海自鹿屋基地に米軍無人機部隊受け入れ決議案提出へ 30日、市議会で採決

 2022/06/23 07:37
海上自衛隊鹿屋航空基地
海上自衛隊鹿屋航空基地
 海上自衛隊鹿屋航空基地(鹿屋市)への米空軍無人偵察機MQ9の一時展開計画を巡り、鹿屋市議会が30日の定例会最終本会議に、計画を受け入れる趣旨の決議案を上程する見通しであることが22日、関係者への取材で分かった。採決して議会としての判断を示すとみられる。

 素案によると、重要な課題として米軍駐留に伴う事件事故への住民の不安払しょくや安全安心の担保を挙げ、「日米地位協定の抜本的見直しを強く要望する」など強調。
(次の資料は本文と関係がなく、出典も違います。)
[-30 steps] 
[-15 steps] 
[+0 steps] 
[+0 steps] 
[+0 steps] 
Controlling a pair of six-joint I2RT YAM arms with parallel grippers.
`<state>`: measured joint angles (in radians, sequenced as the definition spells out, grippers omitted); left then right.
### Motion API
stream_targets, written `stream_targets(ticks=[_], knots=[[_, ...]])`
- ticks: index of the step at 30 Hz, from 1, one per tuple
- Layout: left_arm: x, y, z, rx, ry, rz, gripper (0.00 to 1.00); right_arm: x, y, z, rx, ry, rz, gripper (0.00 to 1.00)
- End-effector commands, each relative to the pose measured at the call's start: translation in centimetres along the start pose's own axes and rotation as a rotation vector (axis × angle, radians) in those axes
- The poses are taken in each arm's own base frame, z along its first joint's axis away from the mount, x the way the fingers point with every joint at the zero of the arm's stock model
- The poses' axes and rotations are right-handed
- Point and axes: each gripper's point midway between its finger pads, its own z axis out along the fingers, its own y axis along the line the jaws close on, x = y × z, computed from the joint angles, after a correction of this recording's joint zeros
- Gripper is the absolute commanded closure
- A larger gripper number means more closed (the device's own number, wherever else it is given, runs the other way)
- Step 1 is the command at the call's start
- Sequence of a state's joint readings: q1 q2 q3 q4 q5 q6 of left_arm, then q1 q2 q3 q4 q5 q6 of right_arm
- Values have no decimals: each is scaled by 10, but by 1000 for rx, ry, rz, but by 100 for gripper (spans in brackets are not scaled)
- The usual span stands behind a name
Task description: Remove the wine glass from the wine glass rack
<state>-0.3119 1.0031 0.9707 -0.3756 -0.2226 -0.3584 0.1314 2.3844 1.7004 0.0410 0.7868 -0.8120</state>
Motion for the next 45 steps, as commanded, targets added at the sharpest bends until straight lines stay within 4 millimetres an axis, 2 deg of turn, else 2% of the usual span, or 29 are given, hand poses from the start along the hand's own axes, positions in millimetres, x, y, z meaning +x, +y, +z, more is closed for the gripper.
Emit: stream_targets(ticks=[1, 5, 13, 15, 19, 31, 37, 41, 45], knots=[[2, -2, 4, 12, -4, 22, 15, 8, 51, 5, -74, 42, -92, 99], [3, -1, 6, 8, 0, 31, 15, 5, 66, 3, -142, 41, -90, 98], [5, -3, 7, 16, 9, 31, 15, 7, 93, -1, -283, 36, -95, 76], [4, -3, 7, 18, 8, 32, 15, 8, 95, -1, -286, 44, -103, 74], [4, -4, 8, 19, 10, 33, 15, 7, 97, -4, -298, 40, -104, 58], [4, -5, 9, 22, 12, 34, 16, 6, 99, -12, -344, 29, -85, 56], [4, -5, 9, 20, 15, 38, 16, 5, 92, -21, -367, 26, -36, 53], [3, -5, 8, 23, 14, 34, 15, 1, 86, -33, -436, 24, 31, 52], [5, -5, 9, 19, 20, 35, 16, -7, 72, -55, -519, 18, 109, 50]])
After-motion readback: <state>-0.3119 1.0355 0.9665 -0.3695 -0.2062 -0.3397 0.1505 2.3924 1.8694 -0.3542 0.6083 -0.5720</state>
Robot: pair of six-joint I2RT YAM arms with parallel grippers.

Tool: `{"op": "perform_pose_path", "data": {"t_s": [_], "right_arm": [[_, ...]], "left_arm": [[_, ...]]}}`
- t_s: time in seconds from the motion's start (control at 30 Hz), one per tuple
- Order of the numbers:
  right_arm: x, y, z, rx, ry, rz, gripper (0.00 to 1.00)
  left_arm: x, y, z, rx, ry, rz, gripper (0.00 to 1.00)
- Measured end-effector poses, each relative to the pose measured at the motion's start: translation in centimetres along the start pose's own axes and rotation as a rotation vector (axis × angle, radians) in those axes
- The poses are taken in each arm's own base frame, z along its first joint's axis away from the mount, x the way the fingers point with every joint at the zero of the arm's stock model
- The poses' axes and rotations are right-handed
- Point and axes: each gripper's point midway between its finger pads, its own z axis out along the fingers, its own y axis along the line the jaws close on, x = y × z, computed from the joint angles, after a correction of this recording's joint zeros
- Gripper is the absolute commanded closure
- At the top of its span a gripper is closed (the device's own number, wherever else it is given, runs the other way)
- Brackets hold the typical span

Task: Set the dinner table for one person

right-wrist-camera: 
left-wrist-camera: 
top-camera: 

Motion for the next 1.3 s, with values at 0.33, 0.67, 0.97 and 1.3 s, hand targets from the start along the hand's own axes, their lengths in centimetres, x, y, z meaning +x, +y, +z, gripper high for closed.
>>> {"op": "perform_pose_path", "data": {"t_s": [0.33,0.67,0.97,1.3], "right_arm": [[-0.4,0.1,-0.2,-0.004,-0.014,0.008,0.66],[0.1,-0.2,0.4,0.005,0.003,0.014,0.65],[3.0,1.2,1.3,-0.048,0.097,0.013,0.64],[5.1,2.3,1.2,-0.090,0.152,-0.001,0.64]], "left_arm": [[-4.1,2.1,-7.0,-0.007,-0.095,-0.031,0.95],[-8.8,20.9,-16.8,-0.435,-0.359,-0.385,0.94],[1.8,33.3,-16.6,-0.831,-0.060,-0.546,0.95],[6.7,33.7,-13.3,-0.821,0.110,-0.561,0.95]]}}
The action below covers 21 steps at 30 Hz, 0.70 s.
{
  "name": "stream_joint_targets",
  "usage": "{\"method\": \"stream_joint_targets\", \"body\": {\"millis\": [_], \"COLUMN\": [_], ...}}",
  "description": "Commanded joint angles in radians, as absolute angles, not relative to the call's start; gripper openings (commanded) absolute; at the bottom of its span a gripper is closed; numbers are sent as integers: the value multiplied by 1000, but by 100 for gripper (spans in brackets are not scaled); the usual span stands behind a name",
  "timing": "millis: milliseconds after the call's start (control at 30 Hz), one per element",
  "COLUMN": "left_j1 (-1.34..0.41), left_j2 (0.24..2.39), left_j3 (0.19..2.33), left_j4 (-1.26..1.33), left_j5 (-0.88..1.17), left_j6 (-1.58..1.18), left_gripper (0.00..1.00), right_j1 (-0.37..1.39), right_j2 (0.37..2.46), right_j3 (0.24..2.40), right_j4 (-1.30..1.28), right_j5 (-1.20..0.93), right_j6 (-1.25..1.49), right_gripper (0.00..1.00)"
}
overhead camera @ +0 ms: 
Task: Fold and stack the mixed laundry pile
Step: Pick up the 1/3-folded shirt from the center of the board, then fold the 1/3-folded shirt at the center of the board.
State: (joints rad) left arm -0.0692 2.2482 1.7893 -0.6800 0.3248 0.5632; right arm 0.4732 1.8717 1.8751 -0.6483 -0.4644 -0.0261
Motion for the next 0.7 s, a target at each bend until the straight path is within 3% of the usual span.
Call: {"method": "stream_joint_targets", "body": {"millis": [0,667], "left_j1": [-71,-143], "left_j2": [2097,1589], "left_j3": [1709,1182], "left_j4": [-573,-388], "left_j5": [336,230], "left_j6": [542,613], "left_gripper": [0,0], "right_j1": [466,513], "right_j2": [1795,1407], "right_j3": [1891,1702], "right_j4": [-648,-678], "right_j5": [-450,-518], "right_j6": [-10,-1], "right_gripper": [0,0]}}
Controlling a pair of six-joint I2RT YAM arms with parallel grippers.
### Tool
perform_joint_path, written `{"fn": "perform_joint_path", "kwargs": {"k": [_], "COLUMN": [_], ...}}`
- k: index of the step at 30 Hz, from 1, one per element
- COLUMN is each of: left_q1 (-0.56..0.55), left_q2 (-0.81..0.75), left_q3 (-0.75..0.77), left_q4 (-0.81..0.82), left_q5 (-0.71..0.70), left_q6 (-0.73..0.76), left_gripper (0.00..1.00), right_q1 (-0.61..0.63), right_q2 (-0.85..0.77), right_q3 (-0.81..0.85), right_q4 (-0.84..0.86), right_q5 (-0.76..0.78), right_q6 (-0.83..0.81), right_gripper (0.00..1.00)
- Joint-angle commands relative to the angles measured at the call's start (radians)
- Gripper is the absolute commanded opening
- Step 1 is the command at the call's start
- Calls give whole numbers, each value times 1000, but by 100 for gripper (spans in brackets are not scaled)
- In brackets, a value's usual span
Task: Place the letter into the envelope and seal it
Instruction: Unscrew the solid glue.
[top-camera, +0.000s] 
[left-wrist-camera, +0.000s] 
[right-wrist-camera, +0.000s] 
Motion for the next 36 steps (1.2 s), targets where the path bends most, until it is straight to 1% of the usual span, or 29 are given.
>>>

その上で、国防上の観点から一時展開の必要性を理解し「容認はやむを得ない」としている。

 提案者は下本地隆、伊野幸二、東秀哉の3議員で、全市議26人のうち23人で構成する「市防衛議員連盟」の幹部を務める。下本地議員は取材に「賛否あると思うが、重要な課題であり、立場を示すことは議員の責務だ」と述べた。

 22日に非公開で議会運営委員会があり、一部委員から「決議は拙速」「市民感覚と離れていないか」などの異論が出たという。中西茂市長はこれまで「市の質問、要望に対する防衛省の回答や議会の議論などを踏まえ判断する」と説明している。

 計画は7月ごろから1年間、無人機8機を配備し、米兵ら150~200人程度が駐留する。全員が鹿屋市内のホテルに宿泊し、公務外の行動制限はない。